In case of leader failure one of the follower needs to be promoted to be the leader. An automatic failover process consists of the following steps -

1. Determining the leader has failed. Mostly using timeouts typically set to 30seconds
2. Choosing a new leader. Usually done through election process.
3. Reconfiguring the system to use the new leader. Clients now need to send their write requests to the new leader

Implementation of Replication Logs

There are several different replication methods used in practice.

i. Statement-based replication

Leader logs every write request that it executes and sends that statement log to its followers.
For a relational database, every INSERT, UPDATE or DELETE is forwarded to followers and each follower parses and executes that SQL statement
This approach can break down if nondeterministic function such as NOW() or RAND()

ii. Write-Ahead log (WAL) shipping

The log is an append-only sequence of bytes containing all writes to the database. We can use the exact same log to build a replica on another node: besides writing the log to disk, the leader also sends it across the network to its followers.
There can be issues of downtime if the upgrade versions are incompatible

iii. Logical (row-based) log replication

If the different log format is used in replication and for the storage engine, which allows the decoupling of replication logs. Then it is called logical log.

iv. Trigger-based replication

A trigger lets us register custom application code that is automatically executed when the data change (write transaction) occurs in a DB system.

Problems with Replication Lag

Leader-based replication requires all writes to go through a single node, but read-only queries can go to any replica.
This is useful in web applications as mostly there is more read and less writes. However, for this approach to work we need to use only asynchronous replication.
However reading from asynchronous followers can lead to inconsistent read results from the follower and leader. This inconsistency is just a temporary state - eventual consistency (if all writes are stopped then the follower will eventually catch up to leader).
      Reading Your Own Writes
With asynchronous replication there is a problem that all the followers might not have caught up-to the leader and this to the user who made a write looks as though the data they submitted was lost.
In this case we need read-after-write consistency, also known as read-your-writes consistency.

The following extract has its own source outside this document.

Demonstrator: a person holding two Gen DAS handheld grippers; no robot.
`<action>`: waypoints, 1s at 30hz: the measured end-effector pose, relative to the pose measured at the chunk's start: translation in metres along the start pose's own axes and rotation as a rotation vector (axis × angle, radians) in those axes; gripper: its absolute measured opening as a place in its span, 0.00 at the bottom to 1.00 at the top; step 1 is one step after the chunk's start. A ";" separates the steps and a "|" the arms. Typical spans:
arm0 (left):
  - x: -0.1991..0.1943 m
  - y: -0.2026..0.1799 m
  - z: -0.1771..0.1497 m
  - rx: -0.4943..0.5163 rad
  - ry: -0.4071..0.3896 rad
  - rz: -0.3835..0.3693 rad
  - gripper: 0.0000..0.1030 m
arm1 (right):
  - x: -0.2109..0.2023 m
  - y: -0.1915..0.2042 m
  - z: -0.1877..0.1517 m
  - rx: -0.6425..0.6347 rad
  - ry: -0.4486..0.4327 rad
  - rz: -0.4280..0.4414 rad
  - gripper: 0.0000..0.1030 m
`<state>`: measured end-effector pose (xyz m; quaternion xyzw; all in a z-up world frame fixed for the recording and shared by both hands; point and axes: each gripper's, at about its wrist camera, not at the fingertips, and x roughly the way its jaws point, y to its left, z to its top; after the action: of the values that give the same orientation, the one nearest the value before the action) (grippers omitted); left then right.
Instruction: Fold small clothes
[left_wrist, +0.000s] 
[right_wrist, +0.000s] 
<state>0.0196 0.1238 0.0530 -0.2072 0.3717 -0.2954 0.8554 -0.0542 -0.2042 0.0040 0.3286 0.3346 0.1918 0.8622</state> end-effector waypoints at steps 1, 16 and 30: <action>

This is a guarantee that if the user reloads the page, they will always see any updates they submitted themselves.
Steps to implement read-after-write consistency -
When reading something the user may have modified, read it from the leader; otherwise, read it from a follower.
This approach doesn't scale if most things in the application are potentially editable by the user. So we might track the time of last update and, for one minute after the last update, make all reads from the leader.
The client can remember the timestamp of its most recent write - then the system can ensure that the replica serving any reads for that user reflects updates at least until that timestamp (logical timestamp).
       Monotonic Reads
When you read data, you may see an old value; monotonic reads only means that if one user makes several reads in sequence, they will not see time go backward i.e, they will not read older data after having previously read newer data.
It's a lesser guarantee than strong consistency, but a stronger guarantee than eventual consistency.
       Consistent Prefix Reads
If some partitions are replicated slower than others, an observer may see answer before they see the question.
Consistent prefix reads guarantee says that if a sequence of writes happen in a certain order, then anyone reading those writes will see them appear in the same order.
One solution is to make sure that any writes that are causally related to each other are written to the same partition.
       Solutions for Replication Lag
In an eventually consistent system, it is worth thinking about how the application behaves if the replication lag increases to several minutes or even hours. If it might cause an issue then we need to provide stronger guarantee like read-after-write.
Application developers don't have to worry about subtle replication issues and could just trust their databases. This is why transactions exist to provide stronger guarantees.
   Multi-Leader Replication
Allows more than one node to accept writes. Replication still happens in the same way: each node that processes a write must forward that data change to all other nodes.
      Uses Cases for Multi-Leader Replication
Multi-datacenter operation
Multi-leader configuration allows us to have a leader in each datacenter.
Multi-leader has better performance compared to single-leader configuration as the writes can be processed locally in the datacenter and replicated to other replicas asynchronously.
In multi-leader each datacenter can continue operating independently of the others and replication catches up when the failed datacenter comes back online.
A multi-leader configuration with asynchronous replication can usually tolerate network problems better
Clients with offline operation
Multi-leader replication is suitable for applications that need to remain fully functional (read and write) even when disconnected from the internet. The example of calendar apps on various devices illustrates this: each device acts as a local leader, accepting changes offline, and these changes are asynchronously synced with other devices and a server when connectivity is restored. This architecture, while challenging to implement correctly (as evidenced by past calendar sync issues), is essentially an extreme form of multi-datacenter multi-leader replication where each device is treated as an unreliable "datacenter." Tools like CouchDB are designed to simplify this type of operation.
Collaborative editing
Real-time collaborative editing is essentially a form of multi-leader replication. Each user's local client acts as a leader, accepting their edits immediately. These changes are then asynchronously replicated to a central server and other concurrent editors. While locking can prevent conflicts (similar to single-leader replication), faster, lock-free collaboration necessitates handling the complexities of multi-leader replication, including the need for conflict resolution due to simultaneous edits from multiple "leaders."
       Handling Write Conflicts
The biggest problem with multi-leader replication is that write conflicts can occur, which means that conflict resolution is required.
       Synchronous versus asynchronous conflict detection:
In multi-leader replication, conflicts are typically detected asynchronously, unlike single-leader where the second write either blocks or aborts. While synchronous conflict detection is possible in multi-leader, it negates the primary advantage of independent write acceptance.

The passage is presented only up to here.